Net sales in the fourth quarter of 2018 were $97.4 million, compared to $88.3 million in the same quarter last year. On a local currency basis, net sales increased 11.3% year-over-year or 10.3% as reported. The increase in net sales was driven primarily by a $6.7 million increase in Synergy Asia Pacific, a $4.2 million increase in NSP China, a $1.9 million increase in NSP Russia, Central and Eastern Europe and a $0.3 million increase in Synergy North America, which was partially offset by a $3.3 million decline in NSP Americas and a $0.8 million decline in Synergy Europe. Net sales were also negatively impacted by $0.9 million of unfavorable foreign currency exchange rate fluctuations.

NSP North America sales declined 6.4% year-over-year to $32.1 million during the fourth quarter or a 6.1% decline in local currencies. Sales in NSP Latin America declined 17.5% year-over-year to $5.3 million or a 15.4% decline in local currencies. We continue to see lower recruiting rates that are not offsetting attrition in NSP Americas, and we expect this trend may continue in the near term until our new strategies and initiatives gain traction.

Synergy WorldWide net sales in the fourth quarter, grew 19.9% year-over-year to $38 million or a 21.5% increase on a local currency basis. Net sales in Synergy Asia Pacific increased 28.8% year-over-year on a local currency basis, driven by a continued strong sales momentum in South Korea, as Terrence mentioned. Sales in Europe declined 10.2% year-over-year, while sales in North America grew 11.9%, both on a local currency basis over the fourth quarter of last year.

NSP China net sales increased 59.6% year-over-year to $11.2 million or a 61.1% increase on a local currency basis. In NSP Russia, Central and Eastern Europe, net sales rose 21.1% year-over-year to $10.8 million or 21.8% on a local currency basis.

Gross margin increased 170 basis points to 73.8% compared to the year-ago period. The gross margin increase primarily reflects changes in our market mix and higher inventory reserves, recognized in the prior year.

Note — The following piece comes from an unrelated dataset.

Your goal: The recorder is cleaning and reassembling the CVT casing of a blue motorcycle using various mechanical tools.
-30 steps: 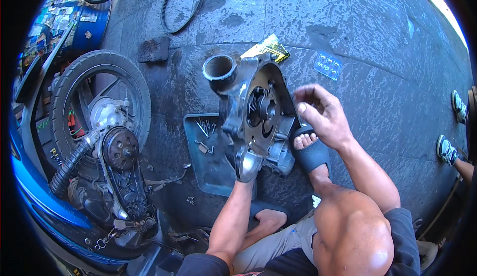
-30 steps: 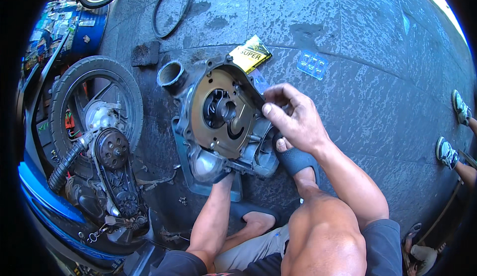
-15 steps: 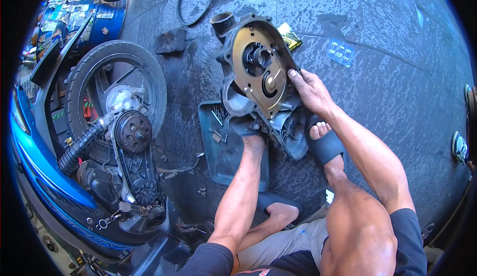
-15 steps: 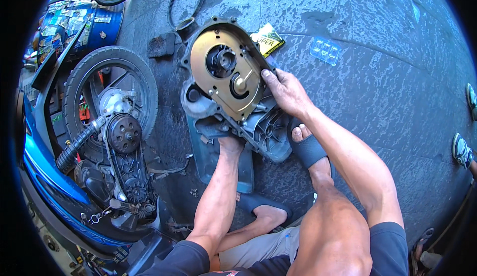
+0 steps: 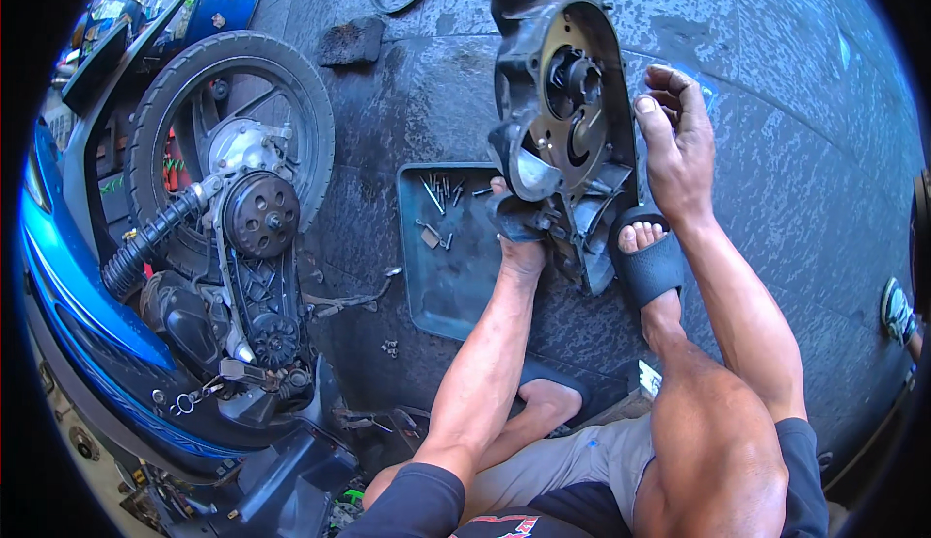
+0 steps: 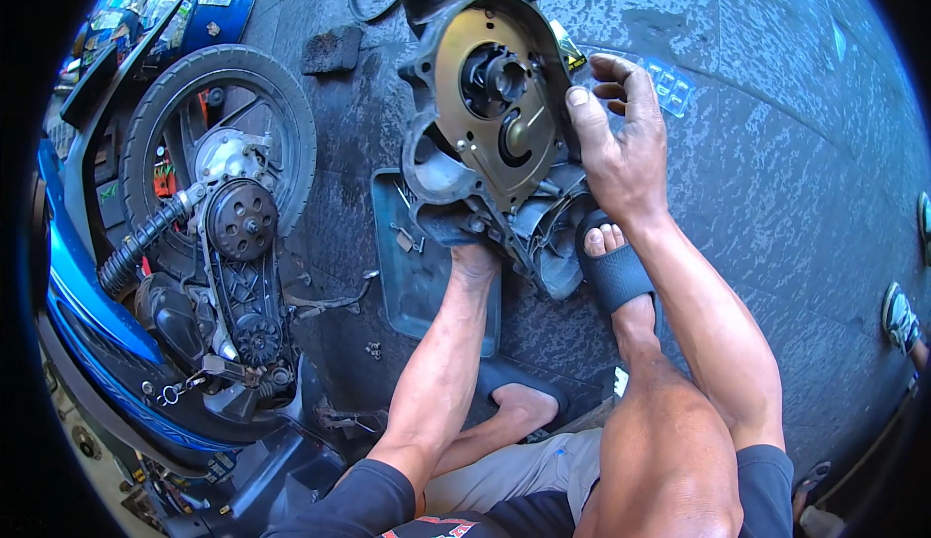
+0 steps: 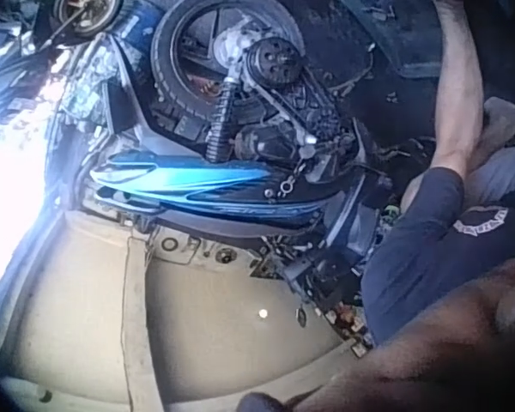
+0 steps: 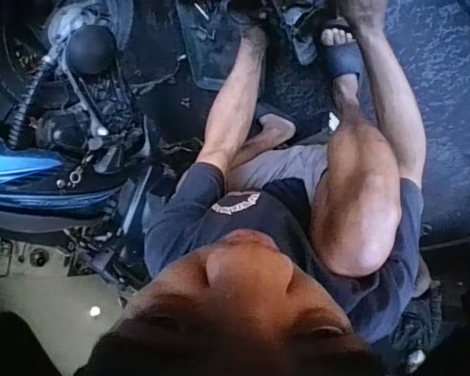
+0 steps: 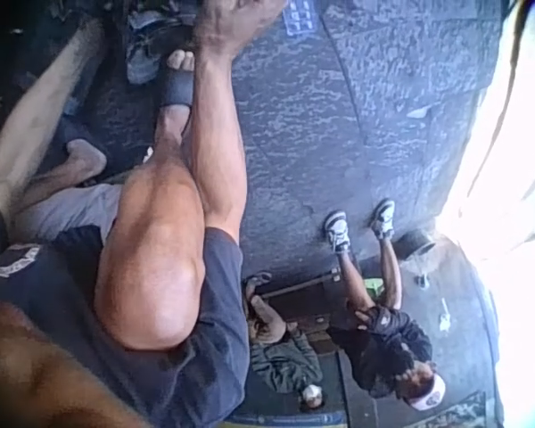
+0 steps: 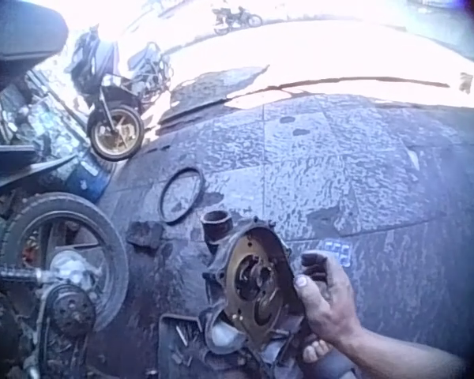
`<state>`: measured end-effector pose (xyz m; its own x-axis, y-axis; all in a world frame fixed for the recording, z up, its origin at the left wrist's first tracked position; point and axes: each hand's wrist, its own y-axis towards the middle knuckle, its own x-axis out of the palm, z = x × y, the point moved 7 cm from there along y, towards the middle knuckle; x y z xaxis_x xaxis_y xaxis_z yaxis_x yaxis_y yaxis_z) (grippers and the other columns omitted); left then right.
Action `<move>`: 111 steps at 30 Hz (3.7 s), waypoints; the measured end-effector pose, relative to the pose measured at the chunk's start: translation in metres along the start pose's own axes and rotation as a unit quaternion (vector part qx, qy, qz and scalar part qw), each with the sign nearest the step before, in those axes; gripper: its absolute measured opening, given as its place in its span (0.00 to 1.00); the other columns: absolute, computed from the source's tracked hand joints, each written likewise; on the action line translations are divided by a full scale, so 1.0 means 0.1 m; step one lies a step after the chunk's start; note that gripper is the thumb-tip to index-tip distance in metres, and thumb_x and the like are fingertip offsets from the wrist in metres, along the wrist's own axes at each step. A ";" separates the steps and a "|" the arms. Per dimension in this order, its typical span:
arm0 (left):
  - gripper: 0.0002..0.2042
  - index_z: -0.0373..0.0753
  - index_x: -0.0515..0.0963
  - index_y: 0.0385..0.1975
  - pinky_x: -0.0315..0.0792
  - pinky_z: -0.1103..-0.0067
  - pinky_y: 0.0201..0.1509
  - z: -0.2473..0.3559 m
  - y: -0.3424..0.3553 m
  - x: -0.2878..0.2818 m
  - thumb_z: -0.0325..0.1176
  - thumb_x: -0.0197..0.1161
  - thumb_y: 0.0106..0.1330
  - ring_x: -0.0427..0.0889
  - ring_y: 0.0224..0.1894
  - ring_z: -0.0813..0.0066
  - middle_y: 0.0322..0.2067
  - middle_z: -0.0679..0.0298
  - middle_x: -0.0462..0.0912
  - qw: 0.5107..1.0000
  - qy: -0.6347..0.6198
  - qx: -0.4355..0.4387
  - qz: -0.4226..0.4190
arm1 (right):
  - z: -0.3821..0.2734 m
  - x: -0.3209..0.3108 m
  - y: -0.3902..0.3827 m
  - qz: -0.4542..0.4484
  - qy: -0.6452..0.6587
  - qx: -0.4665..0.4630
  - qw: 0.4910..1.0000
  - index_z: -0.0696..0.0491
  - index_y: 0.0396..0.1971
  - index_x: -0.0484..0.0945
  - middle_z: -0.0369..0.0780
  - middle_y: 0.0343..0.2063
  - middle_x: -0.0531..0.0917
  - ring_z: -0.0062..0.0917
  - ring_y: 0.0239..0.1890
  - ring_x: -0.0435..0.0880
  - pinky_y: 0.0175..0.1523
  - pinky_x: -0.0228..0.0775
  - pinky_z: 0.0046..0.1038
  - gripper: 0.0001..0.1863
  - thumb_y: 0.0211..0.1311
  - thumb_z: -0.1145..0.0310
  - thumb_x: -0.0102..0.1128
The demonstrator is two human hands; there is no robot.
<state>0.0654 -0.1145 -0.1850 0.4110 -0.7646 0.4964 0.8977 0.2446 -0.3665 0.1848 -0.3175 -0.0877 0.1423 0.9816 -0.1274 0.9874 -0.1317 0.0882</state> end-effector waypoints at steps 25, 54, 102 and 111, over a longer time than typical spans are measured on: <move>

Volume incentives as a percentage of net sales decreased to 32.8% in the fourth quarter, compared to 36.2% of net sales in the same period last year. The decrease in volume incentives as a percentage of sales was driven by changes in market mix, including growth in markets where volume incentives as a percentage of net sales are lower than the consolidated average, and the growth in NSP China, where service fees are accounted for in SG&A rather than as volume incentives.

Selling, general and administrative expenses were $41.1 million, up $6.6 million year-over-year. The increase in SG&A is primarily due to an increase in independent service fees in China, CEO transition-related expenses, restructuring charges and other employee-related benefits. As a percentage of net sales, SG&A expenses were 42.2% compared to 39.1% for the same period in 2017. Excluding the impact of CEO transition expenses and other restructuring charges, fourth quarter SG&A expenses as a percentage of net sales were 40.1%, compared to 38.1% in the prior year period.

We reported an operating loss of $1.2 million or 1.3% of net sales compared to an operating loss of $2.8 million or 3.2% of net sales in the prior year period. Excluding the CEO transition-related expenses and restructuring cost, we generated $0.8 million of operating income or 0.8% as a percentage of net sales compared to a loss of $1.9 million or 2.2% as a percentage of net sales in the prior year period.

Adjusted EBITDA, as defined in our press release as net income or loss from continuing operations before income taxes, depreciation, amortization and other income or loss adjusted to exclude share-based compensation expense and certain noted adjustments, was $4 million in the fourth quarter of 2018 as compared to $1 million in the fourth quarter of 2017.

Net loss attributable to common shareholders for the quarter was $2.9 million or $0.15 per diluted share, as compared to a net loss of $17.4 million or $0.92 per common share in the year-ago period. Adjusted net loss attributable to common shareholders was $1.2 million or $0.06 per common share, compared to an adjusted net loss of $2 million or $0.11 per common share in the prior year period.

A reconciliation of adjusted net income/loss to generally accepted accounting principles net income/loss is provided in the attached financial tables.

Note that during the fourth quarter of 2018, we reported tax expense of $0.9 million despite reporting a pretax net loss as a result of U.S. tax impact of foreign operations, including the new Global Intangible Low-taxed Income rate impact, foreign withholding taxes, transfer pricing adjustments, foreign losses not benefited and foreign rate differentials. Furthermore, the unusually very high tax provision in the fourth quarter of 2017 was primarily due to the impact of tax reform, including increases to valuation allowances on foreign tax credits and revaluation of deferred tax assets and liabilities to the new lower U.S. federal tax rate as well as the impact of foreign losses not benefited.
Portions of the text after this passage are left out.